:: EXERCISE INSTRUCTIONS ::
All lines in the records that carry the string "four" are to be shown.

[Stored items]
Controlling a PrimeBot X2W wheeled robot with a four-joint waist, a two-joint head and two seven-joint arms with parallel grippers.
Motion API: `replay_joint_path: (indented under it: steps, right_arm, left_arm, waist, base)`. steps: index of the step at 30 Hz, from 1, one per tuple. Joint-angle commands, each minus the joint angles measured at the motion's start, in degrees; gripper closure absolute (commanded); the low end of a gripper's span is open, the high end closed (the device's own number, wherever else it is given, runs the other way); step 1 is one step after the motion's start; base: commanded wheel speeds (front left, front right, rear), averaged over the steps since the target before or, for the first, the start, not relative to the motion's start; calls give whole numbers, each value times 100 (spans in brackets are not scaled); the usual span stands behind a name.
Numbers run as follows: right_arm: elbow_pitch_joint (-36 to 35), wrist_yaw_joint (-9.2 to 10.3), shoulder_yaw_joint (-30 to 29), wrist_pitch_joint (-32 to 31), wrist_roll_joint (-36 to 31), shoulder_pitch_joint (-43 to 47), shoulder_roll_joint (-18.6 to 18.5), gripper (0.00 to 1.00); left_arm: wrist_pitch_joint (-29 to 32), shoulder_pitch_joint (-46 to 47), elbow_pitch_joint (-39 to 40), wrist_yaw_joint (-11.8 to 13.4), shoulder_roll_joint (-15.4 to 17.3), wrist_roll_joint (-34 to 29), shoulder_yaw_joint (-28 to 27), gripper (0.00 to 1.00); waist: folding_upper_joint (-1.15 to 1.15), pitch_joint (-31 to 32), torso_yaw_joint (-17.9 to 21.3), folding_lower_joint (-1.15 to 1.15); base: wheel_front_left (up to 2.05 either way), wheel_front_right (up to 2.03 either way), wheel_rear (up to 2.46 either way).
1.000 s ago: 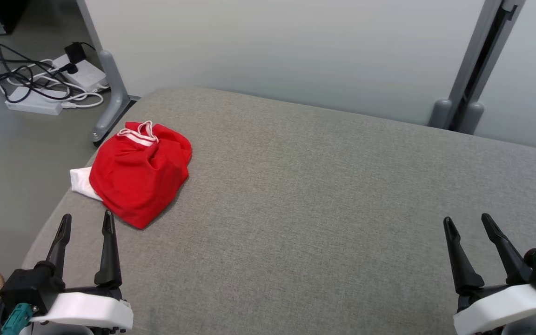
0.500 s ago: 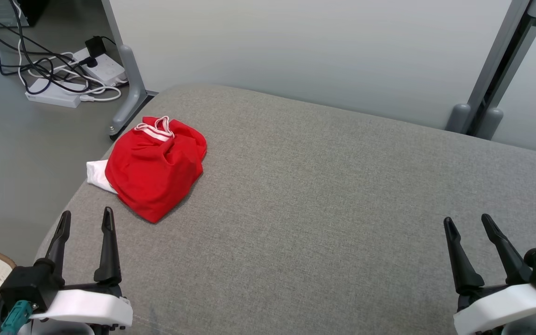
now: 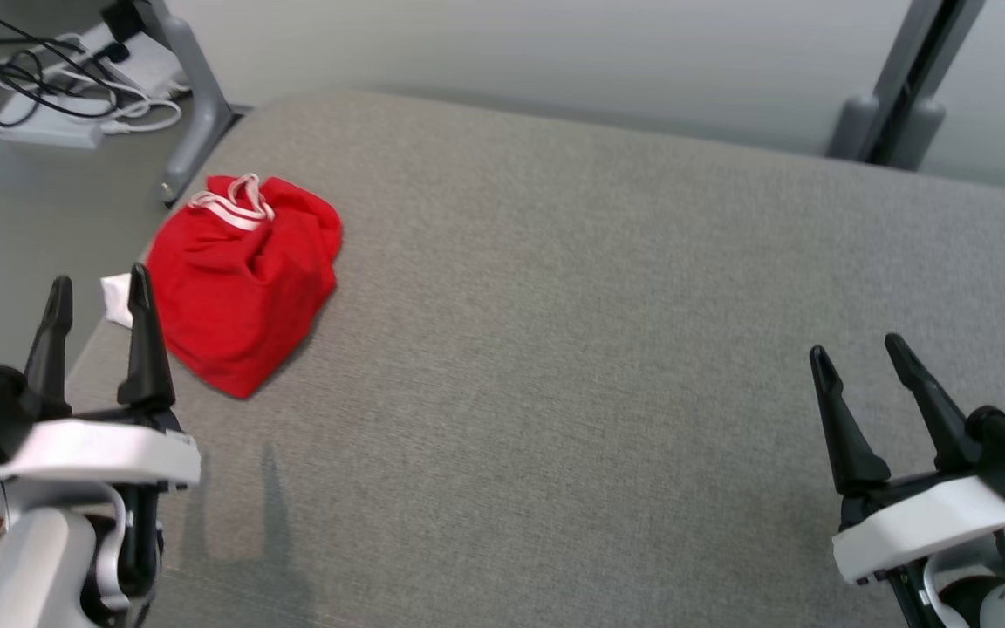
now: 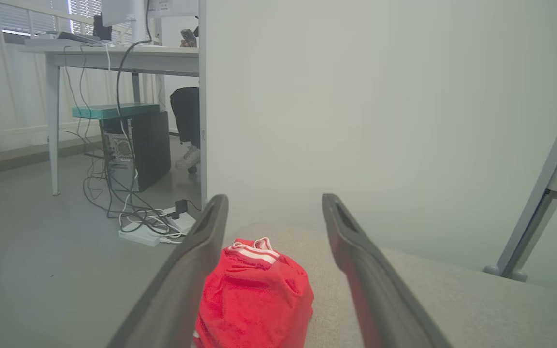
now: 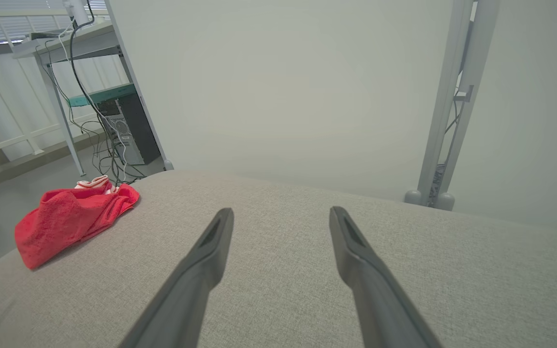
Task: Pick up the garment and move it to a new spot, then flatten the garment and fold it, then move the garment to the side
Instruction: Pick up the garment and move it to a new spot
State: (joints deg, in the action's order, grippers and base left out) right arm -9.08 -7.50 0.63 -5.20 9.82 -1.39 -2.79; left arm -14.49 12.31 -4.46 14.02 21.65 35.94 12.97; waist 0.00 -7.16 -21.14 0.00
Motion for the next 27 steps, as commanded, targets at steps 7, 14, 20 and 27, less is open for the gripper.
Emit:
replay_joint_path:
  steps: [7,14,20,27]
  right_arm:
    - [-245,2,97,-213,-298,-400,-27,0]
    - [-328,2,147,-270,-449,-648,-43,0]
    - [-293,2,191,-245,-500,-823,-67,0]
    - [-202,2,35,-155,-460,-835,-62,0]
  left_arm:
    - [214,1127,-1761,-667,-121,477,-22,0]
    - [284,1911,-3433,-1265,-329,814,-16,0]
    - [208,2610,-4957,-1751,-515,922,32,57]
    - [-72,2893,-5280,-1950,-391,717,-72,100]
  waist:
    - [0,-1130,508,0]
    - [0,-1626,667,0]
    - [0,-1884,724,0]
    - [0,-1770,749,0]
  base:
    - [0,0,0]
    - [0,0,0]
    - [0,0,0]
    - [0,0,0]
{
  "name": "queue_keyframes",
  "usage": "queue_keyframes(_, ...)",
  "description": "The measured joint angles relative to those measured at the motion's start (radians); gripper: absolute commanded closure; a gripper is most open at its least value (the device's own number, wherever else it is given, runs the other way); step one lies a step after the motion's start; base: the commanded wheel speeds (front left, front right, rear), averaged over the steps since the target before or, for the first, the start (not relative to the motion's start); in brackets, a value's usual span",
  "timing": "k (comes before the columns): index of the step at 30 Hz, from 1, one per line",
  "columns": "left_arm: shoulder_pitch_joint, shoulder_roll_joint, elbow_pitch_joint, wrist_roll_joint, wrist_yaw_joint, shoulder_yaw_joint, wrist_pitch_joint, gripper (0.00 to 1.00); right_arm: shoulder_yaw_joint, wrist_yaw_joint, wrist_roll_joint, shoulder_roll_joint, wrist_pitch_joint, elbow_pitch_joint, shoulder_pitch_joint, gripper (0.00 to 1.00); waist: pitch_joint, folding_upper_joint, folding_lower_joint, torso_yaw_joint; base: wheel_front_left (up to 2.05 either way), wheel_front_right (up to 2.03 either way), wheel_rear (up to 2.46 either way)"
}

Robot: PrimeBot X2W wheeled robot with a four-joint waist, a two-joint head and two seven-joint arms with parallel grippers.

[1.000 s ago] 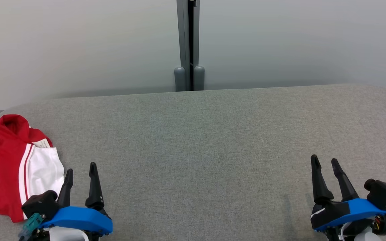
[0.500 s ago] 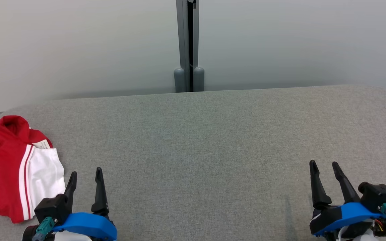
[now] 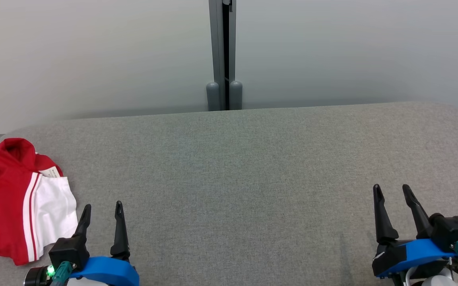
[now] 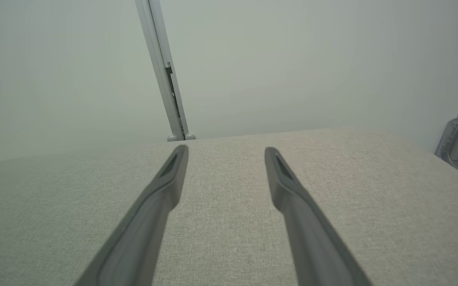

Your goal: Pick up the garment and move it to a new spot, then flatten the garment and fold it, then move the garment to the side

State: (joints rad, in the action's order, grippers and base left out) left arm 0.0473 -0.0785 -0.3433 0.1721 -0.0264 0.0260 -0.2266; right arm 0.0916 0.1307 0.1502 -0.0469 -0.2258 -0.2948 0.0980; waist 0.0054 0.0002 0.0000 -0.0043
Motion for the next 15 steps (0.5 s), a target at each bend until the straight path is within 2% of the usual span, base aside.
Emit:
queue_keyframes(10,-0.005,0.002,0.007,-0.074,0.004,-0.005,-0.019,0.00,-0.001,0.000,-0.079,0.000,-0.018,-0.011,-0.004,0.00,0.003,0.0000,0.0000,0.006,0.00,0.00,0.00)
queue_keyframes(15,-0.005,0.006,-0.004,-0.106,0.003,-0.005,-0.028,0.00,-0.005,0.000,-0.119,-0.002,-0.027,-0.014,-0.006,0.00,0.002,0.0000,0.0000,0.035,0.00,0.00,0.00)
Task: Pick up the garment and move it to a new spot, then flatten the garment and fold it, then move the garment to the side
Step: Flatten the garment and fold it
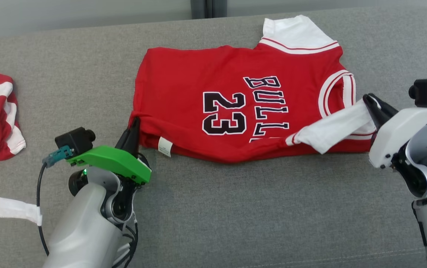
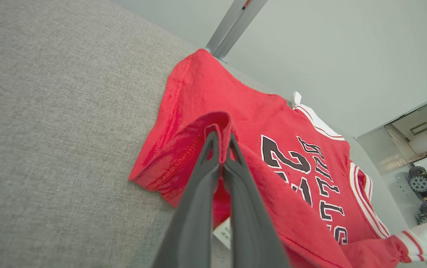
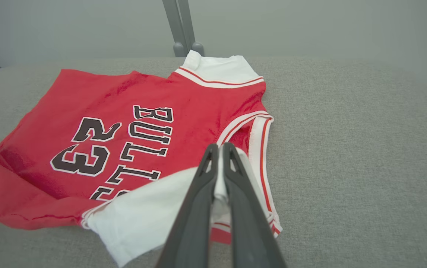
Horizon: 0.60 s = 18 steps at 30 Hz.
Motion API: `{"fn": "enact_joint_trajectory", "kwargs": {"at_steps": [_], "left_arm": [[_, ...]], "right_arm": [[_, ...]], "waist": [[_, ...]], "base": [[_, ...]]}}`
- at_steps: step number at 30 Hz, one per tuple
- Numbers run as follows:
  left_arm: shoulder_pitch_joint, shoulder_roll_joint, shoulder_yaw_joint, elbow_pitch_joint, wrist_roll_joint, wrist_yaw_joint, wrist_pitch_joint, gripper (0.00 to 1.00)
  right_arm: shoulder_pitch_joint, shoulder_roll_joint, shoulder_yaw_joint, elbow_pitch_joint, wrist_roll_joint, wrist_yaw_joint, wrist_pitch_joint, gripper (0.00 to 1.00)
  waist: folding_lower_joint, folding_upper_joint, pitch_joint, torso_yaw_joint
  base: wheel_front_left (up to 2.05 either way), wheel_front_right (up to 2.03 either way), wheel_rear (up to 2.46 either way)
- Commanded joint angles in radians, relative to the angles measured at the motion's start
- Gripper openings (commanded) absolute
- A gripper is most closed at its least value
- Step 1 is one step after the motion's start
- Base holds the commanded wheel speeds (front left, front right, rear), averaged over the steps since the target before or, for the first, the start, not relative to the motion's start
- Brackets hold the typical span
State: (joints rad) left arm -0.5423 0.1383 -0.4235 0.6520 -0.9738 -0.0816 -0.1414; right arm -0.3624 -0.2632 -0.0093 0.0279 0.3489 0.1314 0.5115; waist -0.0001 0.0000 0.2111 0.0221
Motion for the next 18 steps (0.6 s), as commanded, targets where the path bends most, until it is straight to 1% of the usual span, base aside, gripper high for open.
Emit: {"fn": "enact_joint_trajectory", "kwargs": {"at_steps": [1, 8, 14, 18], "left_arm": [[-0.031, -0.002, 0.004, 0.018, 0.014, 0.008, 0.002, 0.00], [-0.117, -0.012, 0.026, 0.091, 0.006, 0.027, -0.025, 0.00], [-0.171, -0.020, 0.017, 0.157, 0.014, 0.040, -0.012, 0.00], [-0.199, -0.026, 0.012, 0.194, 0.021, 0.037, -0.018, 0.00]], "right_arm": [[-0.031, -0.007, 0.011, 0.028, 0.000, -0.001, -0.020, 0.00], [-0.159, -0.026, 0.048, 0.156, 0.004, -0.001, -0.116, 0.00], [-0.230, -0.040, 0.078, 0.239, 0.003, -0.001, -0.177, 0.00], [-0.274, -0.036, 0.084, 0.294, -0.006, -0.001, -0.235, 0.00]], "waist": [[0.0001, 0.0000, 0.031, -0.004], [0.0001, 0.0000, 0.072, 0.000], [0.0001, 0.0000, 0.098, 0.009], [0.0001, 0.0000, 0.115, 0.011]], "base": [[0.00, 0.00, 0.00], [0.00, 0.00, 0.00], [0.00, 0.00, 0.00], [0.00, 0.00, 0.00]]}}
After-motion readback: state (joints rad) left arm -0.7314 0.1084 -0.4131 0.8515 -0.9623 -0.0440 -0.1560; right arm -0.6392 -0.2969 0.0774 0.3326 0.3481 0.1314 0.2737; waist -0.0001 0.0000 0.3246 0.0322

:: ANSWER ::
Controlling a PrimeBot X2W wheeled robot with a four-joint waist, a two-joint head and two seven-joint arms with parallel grippers.
Robot: PrimeBot X2W wheeled robot with a four-joint waist, a two-joint head and two seven-joint arms with parallel grippers.

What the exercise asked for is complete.